Results on silicon and MoS2 show that the final valence (conduction) MLWFs restore faithfully chemical intuition for bonding/anti-bonding orbitals, and accurately reproduce the valence/conduction part of the band structure of the valence plus conduction manifold. Moreover, we demonstrate that the method is not limited to the separation of valence and conduction manifolds, but also applicable to any system with band groups separated by a finite gap: for instance, the single top valence band of MoS2; or the 3d, t2g, and eg manifolds of SrVO3. Furthermore, we implement fully automated AiiDA32,33,34 workflows to carry out the whole separate Wannierization process, and test the present method on a set of 77 insulators. Statistics show that the band interpolation achieves excellent accuracy at the meV scale, and on average the sum of VB and CB MLWF spreads increase around 50% w.r.t. the VCB MLWF spreads. Thus, we highlight that to ensure accurate band interpolation quality, the k-point sampling density for separated Wannierization might need to be increased, as demonstrated in the Wannierization of the MoS2 top valence band.

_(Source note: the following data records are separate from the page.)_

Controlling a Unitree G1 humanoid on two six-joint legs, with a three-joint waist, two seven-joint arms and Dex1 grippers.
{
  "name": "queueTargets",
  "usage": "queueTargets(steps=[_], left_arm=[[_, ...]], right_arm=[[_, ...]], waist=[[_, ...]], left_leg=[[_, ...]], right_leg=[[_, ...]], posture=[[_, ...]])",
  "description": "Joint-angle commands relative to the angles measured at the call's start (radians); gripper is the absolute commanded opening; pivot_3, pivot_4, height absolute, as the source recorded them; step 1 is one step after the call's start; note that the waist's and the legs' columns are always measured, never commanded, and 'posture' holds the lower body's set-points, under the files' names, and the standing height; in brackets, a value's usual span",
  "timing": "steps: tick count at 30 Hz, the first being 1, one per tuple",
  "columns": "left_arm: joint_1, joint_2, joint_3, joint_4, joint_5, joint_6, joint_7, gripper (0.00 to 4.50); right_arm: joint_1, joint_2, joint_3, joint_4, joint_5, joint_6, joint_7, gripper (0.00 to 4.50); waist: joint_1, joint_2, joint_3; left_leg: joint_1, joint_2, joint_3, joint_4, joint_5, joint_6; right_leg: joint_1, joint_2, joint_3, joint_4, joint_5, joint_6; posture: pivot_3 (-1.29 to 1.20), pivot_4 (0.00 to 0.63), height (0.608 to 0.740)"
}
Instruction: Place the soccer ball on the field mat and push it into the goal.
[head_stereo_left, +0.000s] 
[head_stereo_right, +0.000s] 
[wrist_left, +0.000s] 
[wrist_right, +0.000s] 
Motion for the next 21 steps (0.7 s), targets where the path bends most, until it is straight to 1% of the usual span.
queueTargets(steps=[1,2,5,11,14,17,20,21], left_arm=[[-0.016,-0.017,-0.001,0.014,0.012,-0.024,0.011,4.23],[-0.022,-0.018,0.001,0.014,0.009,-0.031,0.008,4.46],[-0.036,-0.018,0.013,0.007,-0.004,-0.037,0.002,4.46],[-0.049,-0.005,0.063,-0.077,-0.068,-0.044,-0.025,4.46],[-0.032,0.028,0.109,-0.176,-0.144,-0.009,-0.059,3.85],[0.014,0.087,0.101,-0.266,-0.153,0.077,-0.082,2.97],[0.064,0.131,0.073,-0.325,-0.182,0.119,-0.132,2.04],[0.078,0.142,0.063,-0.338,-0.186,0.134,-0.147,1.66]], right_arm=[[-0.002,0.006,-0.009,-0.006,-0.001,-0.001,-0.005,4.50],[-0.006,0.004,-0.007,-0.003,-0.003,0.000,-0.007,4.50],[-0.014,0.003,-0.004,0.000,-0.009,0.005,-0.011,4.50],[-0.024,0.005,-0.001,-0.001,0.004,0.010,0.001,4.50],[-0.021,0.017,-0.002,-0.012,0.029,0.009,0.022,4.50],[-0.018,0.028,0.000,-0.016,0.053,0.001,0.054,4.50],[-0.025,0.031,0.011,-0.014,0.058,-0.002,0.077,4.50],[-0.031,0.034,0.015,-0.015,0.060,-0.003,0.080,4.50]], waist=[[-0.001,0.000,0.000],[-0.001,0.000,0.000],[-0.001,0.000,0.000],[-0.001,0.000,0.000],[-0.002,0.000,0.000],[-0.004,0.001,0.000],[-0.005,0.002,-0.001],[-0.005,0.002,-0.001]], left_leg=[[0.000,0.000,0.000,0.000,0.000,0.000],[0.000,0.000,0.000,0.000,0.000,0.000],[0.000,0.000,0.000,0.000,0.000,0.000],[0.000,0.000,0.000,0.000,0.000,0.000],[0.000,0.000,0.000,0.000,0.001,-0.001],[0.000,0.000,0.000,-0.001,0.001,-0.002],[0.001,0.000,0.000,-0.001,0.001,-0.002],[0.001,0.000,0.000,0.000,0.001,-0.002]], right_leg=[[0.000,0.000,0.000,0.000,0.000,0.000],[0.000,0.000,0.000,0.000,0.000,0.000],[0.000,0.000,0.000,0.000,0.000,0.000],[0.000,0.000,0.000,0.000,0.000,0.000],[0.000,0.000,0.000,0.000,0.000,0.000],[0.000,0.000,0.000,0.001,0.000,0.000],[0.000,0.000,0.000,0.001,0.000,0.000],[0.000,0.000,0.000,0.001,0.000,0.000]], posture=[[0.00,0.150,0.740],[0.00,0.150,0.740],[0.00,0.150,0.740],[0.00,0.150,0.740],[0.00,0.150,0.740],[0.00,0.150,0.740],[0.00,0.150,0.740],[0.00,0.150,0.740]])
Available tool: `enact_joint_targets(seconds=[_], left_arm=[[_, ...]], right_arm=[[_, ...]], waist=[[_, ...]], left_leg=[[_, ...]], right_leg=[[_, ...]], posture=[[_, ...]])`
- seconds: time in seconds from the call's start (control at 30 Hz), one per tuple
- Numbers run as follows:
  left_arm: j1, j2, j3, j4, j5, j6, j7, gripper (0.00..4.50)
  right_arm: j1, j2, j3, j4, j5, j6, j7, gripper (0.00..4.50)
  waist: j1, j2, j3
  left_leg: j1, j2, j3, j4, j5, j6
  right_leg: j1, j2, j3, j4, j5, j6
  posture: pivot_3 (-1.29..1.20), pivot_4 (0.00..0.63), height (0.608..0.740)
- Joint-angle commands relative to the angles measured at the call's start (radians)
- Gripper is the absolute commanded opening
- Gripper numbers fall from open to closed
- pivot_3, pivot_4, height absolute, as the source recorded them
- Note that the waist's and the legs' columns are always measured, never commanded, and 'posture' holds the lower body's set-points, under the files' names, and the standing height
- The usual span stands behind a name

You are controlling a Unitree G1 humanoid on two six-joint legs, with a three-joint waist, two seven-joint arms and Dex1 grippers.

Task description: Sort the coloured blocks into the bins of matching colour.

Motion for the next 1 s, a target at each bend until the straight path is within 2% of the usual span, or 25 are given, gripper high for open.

As an outlook, we envision several applications that one may find useful with the preset approach: the analysis of bonding/anti-bonding orbitals based on MLWFs; material properties that rely solely on the occupied manifold, such as the electric polarization; spectral theories that require separate sets of localized orbitals for both occupied and unoccupied states (for instance, the Koopmans functionals to predict accurately the electronic band gap6); and the dynamical mean field theory for correlated electrons.


Calculation parameters

The DFT calculations are carried out by Quantum ESPRESSO35, using the SSSP efficiency (version 1.1, PBE functional) library31 for pseudopotentials and its recommended energy cutoffs. The high-throughput calculations for 77 insulators are managed by the AiiDA32,33,34 infrastructure which submits Quantum ESPRESSO and Wannier904 calculations to remote clusters, parses, and stores the results into a database, while also orchestrating all sequences of simulations and workflows. The automated AiiDA workflows are open-source and hosted on GitHub36. Semicore states from pseudopotentials are excluded from Wannierizations, except for a few cases where the semicore states overlap with valence states; in such cases, all the semicore states are Wannierized. A regular k-point mesh is used for the Wannier calculations, with a k-point spacing of 0.2 Å−1, as selected by the protocol in Ref. 12. Figures are generated by matplotlib37.